++++ Record set

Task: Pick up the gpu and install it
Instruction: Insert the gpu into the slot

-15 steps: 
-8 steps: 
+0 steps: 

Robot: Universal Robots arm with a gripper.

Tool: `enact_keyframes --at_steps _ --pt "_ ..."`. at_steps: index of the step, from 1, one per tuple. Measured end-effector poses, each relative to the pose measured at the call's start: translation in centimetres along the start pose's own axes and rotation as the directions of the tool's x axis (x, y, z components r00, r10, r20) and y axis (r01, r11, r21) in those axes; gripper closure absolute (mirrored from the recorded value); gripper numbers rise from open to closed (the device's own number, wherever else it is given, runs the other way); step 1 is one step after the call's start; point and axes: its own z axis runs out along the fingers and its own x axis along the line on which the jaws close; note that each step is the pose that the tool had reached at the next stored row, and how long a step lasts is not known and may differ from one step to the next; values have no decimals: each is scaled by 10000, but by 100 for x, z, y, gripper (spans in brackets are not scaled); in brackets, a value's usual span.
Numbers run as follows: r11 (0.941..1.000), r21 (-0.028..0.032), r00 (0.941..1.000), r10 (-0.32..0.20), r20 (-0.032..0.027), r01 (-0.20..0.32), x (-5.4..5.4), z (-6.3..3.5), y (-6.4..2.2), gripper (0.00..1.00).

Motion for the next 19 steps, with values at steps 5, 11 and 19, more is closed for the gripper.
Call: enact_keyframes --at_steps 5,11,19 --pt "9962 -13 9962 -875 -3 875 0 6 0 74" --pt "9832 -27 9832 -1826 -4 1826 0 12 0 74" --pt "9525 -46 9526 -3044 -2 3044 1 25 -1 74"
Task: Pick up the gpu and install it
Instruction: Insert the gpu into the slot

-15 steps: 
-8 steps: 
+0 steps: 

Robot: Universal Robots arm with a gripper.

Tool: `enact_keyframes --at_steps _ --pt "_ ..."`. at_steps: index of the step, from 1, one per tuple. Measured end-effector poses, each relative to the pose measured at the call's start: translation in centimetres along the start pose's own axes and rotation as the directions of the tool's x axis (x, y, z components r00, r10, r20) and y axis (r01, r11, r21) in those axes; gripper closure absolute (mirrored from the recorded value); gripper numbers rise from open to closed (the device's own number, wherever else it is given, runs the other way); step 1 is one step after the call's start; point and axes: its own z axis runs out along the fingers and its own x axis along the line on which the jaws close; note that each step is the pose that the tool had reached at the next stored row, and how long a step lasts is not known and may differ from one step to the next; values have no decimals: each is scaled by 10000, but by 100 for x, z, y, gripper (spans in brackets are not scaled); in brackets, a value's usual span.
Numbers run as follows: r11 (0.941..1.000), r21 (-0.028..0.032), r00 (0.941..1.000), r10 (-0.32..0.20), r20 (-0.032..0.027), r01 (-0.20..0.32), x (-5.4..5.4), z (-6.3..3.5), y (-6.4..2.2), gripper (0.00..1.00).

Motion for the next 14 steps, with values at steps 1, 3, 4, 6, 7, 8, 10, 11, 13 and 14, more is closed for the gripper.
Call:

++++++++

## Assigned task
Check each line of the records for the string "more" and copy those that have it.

## Answer
Motion for the next 19 steps, with values at steps 5, 11 and 19, more is closed for the gripper.
Motion for the next 14 steps, with values at steps 1, 3, 4, 6, 7, 8, 10, 11, 13 and 14, more is closed for the gripper.

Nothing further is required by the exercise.